La guerra in Iran continua: noi, i liberatori, contro di loro, gli oppressori. Nel frattempo bombardiamo oppressori e oppressi.
Come è fatto un iraniano e come un’iraniana? Come sono fatti i nostri nuovi nemici?
Alti? Bassi? Brutti? Beh, brutti lo sono sicuramente, altrimenti che nemici sarebbero?
Sono tutti cattivi o sono cattivi solo alcuni? E questi alcuni come li si riconosce?
Vi ricordate dopo le Torri Gemelle? Beh, allora era facilissimo: c’eravamo noi e loro.
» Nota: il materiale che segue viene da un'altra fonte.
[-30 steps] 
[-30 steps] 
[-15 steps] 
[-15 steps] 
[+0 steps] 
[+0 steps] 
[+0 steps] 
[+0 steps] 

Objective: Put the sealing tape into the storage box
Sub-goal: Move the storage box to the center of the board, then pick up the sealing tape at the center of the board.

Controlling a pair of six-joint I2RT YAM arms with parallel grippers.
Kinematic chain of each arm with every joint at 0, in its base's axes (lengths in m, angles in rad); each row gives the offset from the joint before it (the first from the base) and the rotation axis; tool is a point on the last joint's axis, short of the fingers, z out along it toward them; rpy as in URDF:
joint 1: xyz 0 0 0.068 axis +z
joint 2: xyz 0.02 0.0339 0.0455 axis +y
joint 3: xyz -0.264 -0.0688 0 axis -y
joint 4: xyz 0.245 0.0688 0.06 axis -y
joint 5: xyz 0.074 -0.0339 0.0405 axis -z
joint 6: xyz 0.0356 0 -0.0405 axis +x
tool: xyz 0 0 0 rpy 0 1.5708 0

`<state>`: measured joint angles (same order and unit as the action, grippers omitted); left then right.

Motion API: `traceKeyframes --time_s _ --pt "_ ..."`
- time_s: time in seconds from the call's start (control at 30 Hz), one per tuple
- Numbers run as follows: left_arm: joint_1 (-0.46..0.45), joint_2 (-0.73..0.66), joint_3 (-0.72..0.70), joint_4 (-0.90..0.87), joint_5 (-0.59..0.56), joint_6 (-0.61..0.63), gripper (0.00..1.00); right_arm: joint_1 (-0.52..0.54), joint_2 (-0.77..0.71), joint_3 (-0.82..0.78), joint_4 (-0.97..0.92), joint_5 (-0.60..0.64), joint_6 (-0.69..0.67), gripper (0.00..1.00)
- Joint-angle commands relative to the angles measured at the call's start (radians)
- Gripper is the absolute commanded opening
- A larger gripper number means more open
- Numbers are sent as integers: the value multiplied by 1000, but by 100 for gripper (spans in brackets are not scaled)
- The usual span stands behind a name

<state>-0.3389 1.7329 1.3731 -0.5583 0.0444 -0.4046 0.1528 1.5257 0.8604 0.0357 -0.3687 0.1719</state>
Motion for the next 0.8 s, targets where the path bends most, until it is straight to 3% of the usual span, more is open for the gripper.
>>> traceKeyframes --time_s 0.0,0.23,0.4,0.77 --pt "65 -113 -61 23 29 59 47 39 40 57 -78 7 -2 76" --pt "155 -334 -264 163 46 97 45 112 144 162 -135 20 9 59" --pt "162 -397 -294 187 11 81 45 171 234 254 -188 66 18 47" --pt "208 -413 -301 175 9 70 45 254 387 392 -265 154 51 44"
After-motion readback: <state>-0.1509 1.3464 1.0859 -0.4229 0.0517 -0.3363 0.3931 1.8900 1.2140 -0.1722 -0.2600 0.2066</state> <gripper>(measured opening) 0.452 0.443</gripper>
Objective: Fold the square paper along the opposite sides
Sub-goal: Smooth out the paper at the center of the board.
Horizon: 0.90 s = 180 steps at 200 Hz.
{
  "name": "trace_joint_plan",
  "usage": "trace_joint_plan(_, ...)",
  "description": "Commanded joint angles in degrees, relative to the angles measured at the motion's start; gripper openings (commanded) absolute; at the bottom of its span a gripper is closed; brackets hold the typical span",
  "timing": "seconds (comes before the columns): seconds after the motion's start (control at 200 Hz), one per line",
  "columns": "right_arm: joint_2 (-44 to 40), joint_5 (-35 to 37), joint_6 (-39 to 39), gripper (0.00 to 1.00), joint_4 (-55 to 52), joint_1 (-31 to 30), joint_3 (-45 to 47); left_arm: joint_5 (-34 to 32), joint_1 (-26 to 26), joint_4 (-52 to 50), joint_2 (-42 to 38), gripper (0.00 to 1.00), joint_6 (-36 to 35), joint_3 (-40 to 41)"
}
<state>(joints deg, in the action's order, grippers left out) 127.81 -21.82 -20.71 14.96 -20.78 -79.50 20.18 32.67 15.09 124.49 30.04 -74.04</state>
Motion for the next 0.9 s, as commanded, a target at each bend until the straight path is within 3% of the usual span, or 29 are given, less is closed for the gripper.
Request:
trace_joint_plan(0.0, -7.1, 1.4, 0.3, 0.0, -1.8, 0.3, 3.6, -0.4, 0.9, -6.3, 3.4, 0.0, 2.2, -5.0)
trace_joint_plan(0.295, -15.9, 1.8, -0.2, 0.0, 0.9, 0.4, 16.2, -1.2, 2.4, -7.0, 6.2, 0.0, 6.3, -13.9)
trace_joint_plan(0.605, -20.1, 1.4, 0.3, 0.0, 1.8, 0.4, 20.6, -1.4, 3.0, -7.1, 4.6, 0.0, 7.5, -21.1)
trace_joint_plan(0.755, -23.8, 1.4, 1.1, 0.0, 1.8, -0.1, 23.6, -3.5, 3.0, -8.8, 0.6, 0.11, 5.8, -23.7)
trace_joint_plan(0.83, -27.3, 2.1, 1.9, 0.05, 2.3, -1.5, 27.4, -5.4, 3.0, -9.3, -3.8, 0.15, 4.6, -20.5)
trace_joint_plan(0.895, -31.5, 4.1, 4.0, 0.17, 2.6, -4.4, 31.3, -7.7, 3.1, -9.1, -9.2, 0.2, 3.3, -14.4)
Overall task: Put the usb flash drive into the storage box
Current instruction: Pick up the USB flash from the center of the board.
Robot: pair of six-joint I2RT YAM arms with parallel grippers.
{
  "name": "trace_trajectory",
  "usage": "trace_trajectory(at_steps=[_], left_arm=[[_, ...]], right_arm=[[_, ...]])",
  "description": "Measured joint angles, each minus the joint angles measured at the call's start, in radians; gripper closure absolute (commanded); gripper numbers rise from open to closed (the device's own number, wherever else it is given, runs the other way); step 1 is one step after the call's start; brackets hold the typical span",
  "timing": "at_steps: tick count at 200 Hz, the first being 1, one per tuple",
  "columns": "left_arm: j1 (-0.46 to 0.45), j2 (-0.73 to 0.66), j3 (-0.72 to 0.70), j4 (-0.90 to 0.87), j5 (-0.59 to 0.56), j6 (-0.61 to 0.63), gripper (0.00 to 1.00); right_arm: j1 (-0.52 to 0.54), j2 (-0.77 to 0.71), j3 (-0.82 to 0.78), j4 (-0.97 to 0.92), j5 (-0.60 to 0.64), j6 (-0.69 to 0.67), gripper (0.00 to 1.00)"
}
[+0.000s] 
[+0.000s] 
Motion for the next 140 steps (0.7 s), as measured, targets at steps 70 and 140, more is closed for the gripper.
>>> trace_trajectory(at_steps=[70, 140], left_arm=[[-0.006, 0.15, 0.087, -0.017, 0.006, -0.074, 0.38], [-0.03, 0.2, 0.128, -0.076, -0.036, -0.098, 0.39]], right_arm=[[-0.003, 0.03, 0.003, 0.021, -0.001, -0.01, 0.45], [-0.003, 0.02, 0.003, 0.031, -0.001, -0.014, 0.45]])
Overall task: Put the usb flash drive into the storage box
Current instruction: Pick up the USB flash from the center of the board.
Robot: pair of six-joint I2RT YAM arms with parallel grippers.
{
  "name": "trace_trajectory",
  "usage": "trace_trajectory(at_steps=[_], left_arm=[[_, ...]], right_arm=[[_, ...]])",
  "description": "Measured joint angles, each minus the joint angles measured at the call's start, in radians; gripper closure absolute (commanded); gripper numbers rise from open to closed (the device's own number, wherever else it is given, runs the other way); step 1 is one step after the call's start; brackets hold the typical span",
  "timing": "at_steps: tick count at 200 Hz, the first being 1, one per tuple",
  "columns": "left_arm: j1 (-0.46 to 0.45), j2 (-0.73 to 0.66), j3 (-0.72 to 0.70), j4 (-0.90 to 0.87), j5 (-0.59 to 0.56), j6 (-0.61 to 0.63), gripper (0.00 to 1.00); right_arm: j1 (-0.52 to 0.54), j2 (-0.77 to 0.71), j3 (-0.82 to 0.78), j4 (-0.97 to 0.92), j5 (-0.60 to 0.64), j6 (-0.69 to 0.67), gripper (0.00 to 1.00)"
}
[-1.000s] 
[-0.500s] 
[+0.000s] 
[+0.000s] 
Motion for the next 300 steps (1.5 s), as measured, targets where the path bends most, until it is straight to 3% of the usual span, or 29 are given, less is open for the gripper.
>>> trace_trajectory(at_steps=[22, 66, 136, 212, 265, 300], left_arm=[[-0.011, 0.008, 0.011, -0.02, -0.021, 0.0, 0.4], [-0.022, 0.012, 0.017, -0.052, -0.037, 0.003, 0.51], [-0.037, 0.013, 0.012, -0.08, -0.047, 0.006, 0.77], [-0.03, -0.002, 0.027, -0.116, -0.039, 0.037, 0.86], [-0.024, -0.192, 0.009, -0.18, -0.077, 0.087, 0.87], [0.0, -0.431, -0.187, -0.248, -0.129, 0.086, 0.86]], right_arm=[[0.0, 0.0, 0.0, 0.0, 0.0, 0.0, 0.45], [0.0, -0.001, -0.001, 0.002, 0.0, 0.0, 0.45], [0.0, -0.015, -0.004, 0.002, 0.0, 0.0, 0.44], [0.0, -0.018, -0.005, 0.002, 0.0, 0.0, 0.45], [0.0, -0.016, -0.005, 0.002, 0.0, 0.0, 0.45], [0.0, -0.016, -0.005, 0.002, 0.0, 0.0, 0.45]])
Loro erano quelli di quel colore lì e comunque devoti a La Mecca!
Adesso invece è un po’ più difficile perché tra di loro ci sono i cattivi, che sono gli oppressori del loro stesso popolo.
Insomma sono tutti uguali, ma alcuni sono cattivi e altri non lo sono.
Sono buoni? Beh, non esageriamo. I buoni veri siamo noi. Noi che li abbiamo aggrediti. Bombardati. Nel dubbio abbiamo pure distrutto una scuola elementare piena di bambine. Un centinaio. Buone o cattive è difficile dirlo.
Però sia chiaro noi siamo i buoni. Da cosa lo possono capire loro, gli iraniani, che noi siamo i buoni?
Facile siamo quelli che li stanno liberando, bombardandoli. Più buoni di così si muore. Cioè muoiono loro, s’intende.